- The task:
Through the line that contains "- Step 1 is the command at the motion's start", return the data below exactly, starting at its first line; leave the rest out.

- Information provided:
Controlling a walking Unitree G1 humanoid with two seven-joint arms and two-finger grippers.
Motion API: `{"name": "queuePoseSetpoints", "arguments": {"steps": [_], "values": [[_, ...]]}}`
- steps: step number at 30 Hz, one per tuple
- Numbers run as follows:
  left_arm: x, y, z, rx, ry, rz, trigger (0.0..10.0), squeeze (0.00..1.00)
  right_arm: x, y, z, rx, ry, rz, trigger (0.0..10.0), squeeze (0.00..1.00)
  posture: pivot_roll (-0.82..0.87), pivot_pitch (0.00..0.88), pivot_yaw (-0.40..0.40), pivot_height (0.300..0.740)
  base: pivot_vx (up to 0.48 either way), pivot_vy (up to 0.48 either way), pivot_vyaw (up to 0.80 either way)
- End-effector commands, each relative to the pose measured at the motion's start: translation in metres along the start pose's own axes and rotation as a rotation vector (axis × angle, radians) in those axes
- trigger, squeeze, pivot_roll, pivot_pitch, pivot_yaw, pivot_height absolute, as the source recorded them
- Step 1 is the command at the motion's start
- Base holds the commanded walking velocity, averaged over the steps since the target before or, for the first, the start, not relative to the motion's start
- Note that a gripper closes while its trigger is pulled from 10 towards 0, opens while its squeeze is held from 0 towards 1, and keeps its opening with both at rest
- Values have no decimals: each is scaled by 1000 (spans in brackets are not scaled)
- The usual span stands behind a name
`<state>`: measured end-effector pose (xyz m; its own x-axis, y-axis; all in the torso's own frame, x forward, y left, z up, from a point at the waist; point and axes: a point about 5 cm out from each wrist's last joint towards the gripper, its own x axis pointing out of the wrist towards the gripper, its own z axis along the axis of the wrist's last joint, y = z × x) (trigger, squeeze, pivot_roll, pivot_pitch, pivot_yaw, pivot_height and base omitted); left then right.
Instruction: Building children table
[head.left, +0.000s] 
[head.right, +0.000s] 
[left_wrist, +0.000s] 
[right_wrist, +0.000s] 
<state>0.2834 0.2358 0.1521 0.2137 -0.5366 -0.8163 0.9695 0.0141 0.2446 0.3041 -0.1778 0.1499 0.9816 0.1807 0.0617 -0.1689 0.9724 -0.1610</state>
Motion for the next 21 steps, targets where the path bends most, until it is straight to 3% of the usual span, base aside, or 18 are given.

- Result below:
Controlling a walking Unitree G1 humanoid with two seven-joint arms and two-finger grippers.
Motion API: `{"name": "queuePoseSetpoints", "arguments": {"steps": [_], "values": [[_, ...]]}}`
- steps: step number at 30 Hz, one per tuple
- Numbers run as follows:
  left_arm: x, y, z, rx, ry, rz, trigger (0.0..10.0), squeeze (0.00..1.00)
  right_arm: x, y, z, rx, ry, rz, trigger (0.0..10.0), squeeze (0.00..1.00)
  posture: pivot_roll (-0.82..0.87), pivot_pitch (0.00..0.88), pivot_yaw (-0.40..0.40), pivot_height (0.300..0.740)
  base: pivot_vx (up to 0.48 either way), pivot_vy (up to 0.48 either way), pivot_vyaw (up to 0.80 either way)
- End-effector commands, each relative to the pose measured at the motion's start: translation in metres along the start pose's own axes and rotation as a rotation vector (axis × angle, radians) in those axes
- trigger, squeeze, pivot_roll, pivot_pitch, pivot_yaw, pivot_height absolute, as the source recorded them
- Step 1 is the command at the motion's start

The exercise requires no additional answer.